Only lines holding "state" are needed; copy each of them from the data below.

DATA SEGMENT.
====================

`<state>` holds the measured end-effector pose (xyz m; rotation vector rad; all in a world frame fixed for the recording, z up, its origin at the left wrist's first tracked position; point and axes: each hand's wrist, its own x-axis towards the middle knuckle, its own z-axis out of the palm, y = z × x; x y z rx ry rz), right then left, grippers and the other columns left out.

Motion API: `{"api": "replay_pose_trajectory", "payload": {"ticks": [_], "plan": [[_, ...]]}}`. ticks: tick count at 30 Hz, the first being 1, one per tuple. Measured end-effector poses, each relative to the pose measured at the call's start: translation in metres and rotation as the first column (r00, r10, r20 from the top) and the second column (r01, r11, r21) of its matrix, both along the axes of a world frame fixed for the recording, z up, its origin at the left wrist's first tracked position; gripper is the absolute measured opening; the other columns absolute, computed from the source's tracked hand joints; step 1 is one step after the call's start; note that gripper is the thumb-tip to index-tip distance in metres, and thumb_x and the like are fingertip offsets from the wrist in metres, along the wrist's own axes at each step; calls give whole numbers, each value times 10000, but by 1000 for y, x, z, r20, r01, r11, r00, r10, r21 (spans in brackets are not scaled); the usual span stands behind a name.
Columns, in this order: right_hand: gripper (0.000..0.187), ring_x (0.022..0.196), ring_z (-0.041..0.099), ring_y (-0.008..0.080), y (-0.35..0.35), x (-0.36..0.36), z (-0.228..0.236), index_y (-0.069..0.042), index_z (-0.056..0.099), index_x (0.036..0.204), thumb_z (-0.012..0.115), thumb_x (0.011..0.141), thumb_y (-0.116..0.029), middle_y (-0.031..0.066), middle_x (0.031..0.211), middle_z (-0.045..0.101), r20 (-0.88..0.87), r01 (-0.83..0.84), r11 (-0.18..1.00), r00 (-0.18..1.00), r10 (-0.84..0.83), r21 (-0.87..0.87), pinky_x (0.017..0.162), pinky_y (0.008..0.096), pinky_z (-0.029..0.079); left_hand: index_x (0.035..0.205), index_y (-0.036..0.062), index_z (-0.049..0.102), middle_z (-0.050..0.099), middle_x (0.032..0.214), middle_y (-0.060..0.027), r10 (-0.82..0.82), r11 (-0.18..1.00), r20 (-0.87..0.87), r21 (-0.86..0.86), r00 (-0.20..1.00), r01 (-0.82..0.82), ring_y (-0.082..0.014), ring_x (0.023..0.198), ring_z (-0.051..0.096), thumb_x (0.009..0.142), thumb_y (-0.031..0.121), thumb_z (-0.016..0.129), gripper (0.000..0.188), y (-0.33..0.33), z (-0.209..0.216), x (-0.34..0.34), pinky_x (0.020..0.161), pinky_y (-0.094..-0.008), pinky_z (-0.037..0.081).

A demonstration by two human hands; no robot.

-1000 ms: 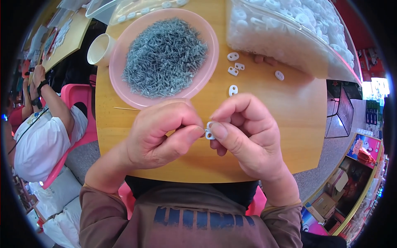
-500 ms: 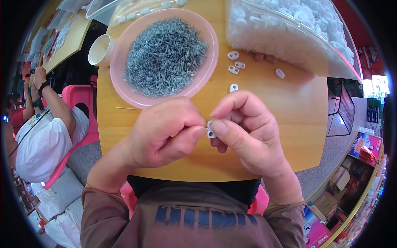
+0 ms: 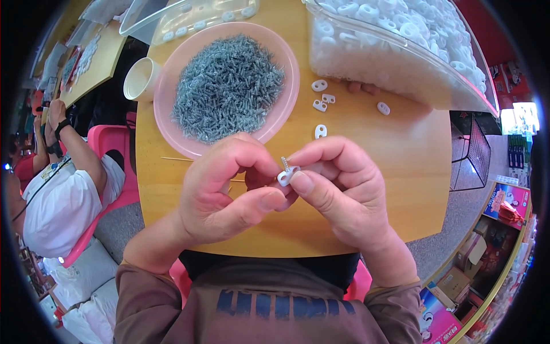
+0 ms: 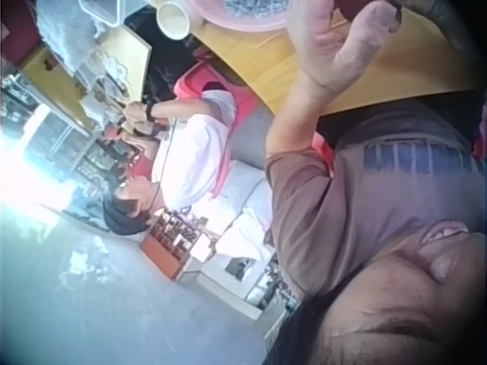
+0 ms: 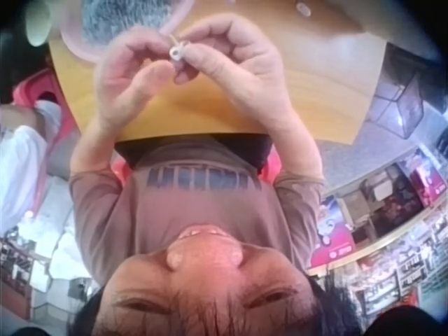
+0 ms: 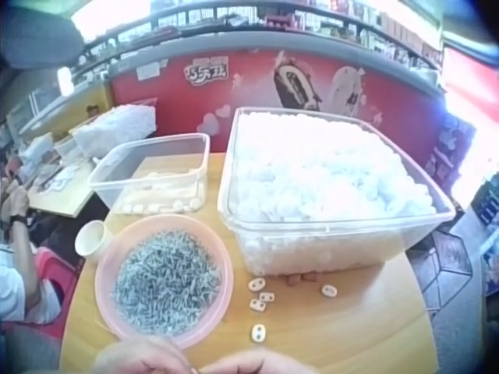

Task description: Assembling spring-loaded plastic cord locks by inserting a spring and a plunger into the housing.

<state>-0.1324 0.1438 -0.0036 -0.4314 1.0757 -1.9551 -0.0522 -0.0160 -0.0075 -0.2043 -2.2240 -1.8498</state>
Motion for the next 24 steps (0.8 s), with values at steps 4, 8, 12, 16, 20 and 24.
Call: {"api": "replay_pose_trajectory", "payload": {"ticks": [4, 8, 12, 16, 20, 24], "plan": [[170, 776, 594, 156, 0, 0, -2, 27, 451, 995, 507, 837, -1, 108, 867, 585, -9, 0, 1000, 1000, 0, 11, 696, 252, 486, 878, 8, 508, 513, 763, -65, 33, 998, -28, -56, 999, -34, -109, 620, 479, 731, 48, 637, 199, 2, 0, -1, 552, -210, 396], [175, 774, 593, 156, 1, 1, -6, 25, 440, 998, 505, 837, 1, 110, 870, 581, -206, -4, 998, 978, 17, 61, 693, 252, 487, 845, 14, 524, 498, 781, -69, 99, 981, -95, -156, 991, -113, -115, 646, 484, 718, 20, 632, 167, 5, 1, -2, 552, -214, 401], [155, 774, 594, 155, 2, 1, -5, 24, 447, 983, 500, 838, 4, 110, 869, 581, -241, -3, 996, 970, 25, 93, 692, 253, 489, 840, 5, 498, 473, 865, -107, 74, 992, -5, -104, 997, -75, -160, 757, 453, 705, -20, 562, 152, 3, 2, 3, 694, -261, 372], [169, 780, 559, 132, 3, 0, -7, 23, 474, 977, 531, 820, -4, 84, 876, 556, -356, 26, 993, 934, 18, 117, 690, 242, 466, 801, 6, 501, 481, 821, -97, 81, 989, 15, -124, 997, -78, -162, 734, 457, 701, -19, 549, 114, 3, 6, 2, 664, -260, 375], [194, 758, 511, 107, 2, -5, -7, 26, 528, 975, 573, 792, -16, 59, 869, 527, -437, 49, 989, 899, 15, 136, 663, 213, 423, 748, 13, 514, 496, 744, -74, 76, 988, 15, -133, 997, -74, -159, 675, 467, 686, -17, 572, 90, 3, 5, 0, 603, -254, 376], [165, 750, 506, 101, 1, -8, -10, 28, 556, 949, 574, 791, -16, 57, 858, 532, -557, 26, 995, 830, 33, 98, 648, 201, 409, 732, 20, 525, 505, 699, -55, 66, 988, 1, -143, 998, -65, -149, 629, 475, 683, -16, 602, 99, 3, 4, 0, 564, -246, 380]]}}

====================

WRITTEN RESPONSE.
`<state>` holds the measured end-effector pose (xyz m; rotation vector rad; all in a world frame fixed for the recording, z up, its origin at the left wrist's first tracked position; point and axes: each hand's wrist, its own x-axis towards the middle knuckle, its own z-axis out of the palm, y = z × x; x y z rx ry rz), right then left, grippers and the other columns left out.
<state>-0.1324 0.1438 -0.0036 -0.4314 1.0757 -1.9551 -0.0522 -0.0160 -0.0075 -0.2043 -2.2240 -1.8498</state>

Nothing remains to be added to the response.